AIM OF THE EXERCISE
Starting at the line below holding "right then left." and stopping at the line holding "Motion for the", print every line exactly, both ends included, and leave the rest out.

-- Opening Marker --

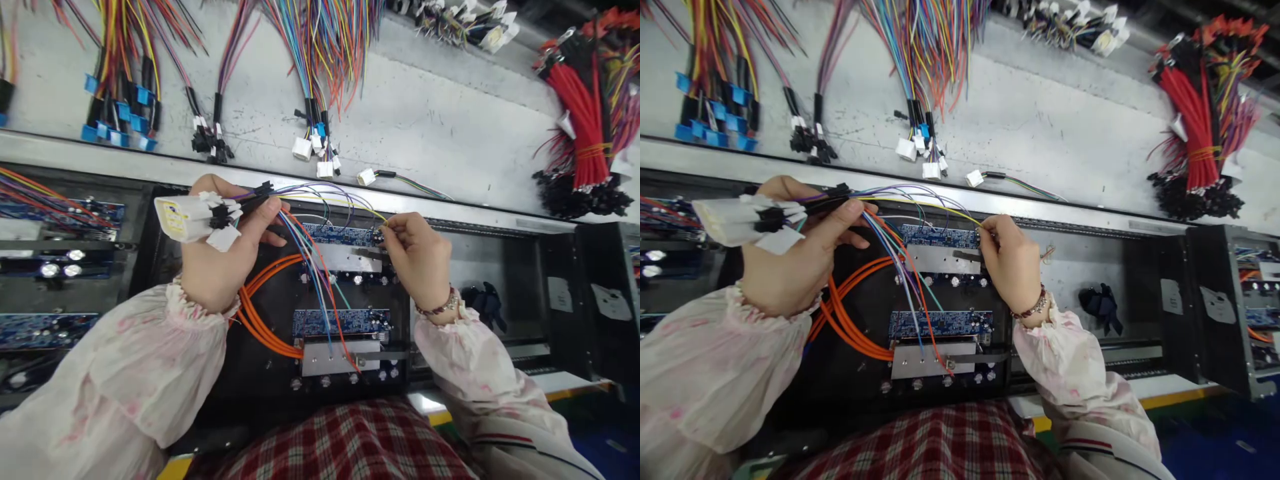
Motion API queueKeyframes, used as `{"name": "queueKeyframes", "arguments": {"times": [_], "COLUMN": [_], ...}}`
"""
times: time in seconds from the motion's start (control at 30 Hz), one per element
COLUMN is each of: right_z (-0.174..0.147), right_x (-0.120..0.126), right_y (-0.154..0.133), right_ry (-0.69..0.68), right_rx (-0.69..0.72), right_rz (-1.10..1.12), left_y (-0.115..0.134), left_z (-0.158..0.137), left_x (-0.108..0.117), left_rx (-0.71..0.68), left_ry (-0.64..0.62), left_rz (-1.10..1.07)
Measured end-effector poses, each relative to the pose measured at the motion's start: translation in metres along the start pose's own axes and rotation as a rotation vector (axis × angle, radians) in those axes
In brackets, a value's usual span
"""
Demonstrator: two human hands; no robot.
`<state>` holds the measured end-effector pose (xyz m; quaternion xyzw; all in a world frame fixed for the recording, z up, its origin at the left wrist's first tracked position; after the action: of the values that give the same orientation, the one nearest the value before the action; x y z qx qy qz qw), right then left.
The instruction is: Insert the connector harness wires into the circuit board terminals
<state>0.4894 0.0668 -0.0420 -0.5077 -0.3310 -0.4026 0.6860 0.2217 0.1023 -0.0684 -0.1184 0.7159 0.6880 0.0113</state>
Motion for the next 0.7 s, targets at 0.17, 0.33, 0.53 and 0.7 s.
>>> {"name": "queueKeyframes", "arguments": {"times": [0.17, 0.33, 0.53, 0.7], "right_z": [-0.001, -0.001, -0.001, 0.002], "right_x": [-0.003, -0.002, -0.001, -0.005], "right_y": [0.008, 0.011, 0.01, 0.015], "right_ry": [-0.016, -0.013, -0.011, -0.014], "right_rx": [-0.042, -0.064, -0.06, -0.055], "right_rz": [0.03, 0.026, 0.013, -0.013], "left_y": [0.008, 0.009, 0.011, 0.007], "left_z": [-0.002, -0.002, -0.002, -0.001], "left_x": [0.0, -0.002, 0.0, 0.004], "left_rx": [-0.078, -0.088, -0.073, -0.03], "left_ry": [0.001, -0.005, 0.024, 0.049], "left_rz": [0.035, 0.023, 0.026, 0.005]}}
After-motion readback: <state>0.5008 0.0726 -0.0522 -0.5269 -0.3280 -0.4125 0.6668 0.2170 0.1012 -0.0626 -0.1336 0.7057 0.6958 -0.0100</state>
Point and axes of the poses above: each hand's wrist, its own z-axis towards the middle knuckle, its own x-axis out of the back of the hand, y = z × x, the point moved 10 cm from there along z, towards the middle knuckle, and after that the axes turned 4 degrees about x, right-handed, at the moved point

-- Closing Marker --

RESULT BELOW
`<state>` holds the measured end-effector pose (xyz m; quaternion xyzw; all in a world frame fixed for the recording, z up, its origin at the left wrist's first tracked position; after the action: of the values that give the same orientation, the one nearest the value before the action; x y z qx qy qz qw), right then left.
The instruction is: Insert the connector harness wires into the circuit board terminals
<state>0.4894 0.0668 -0.0420 -0.5077 -0.3310 -0.4026 0.6860 0.2217 0.1023 -0.0684 -0.1184 0.7159 0.6880 0.0113</state>
Motion for the next 0.7 s, targets at 0.17, 0.33, 0.53 and 0.7 s.

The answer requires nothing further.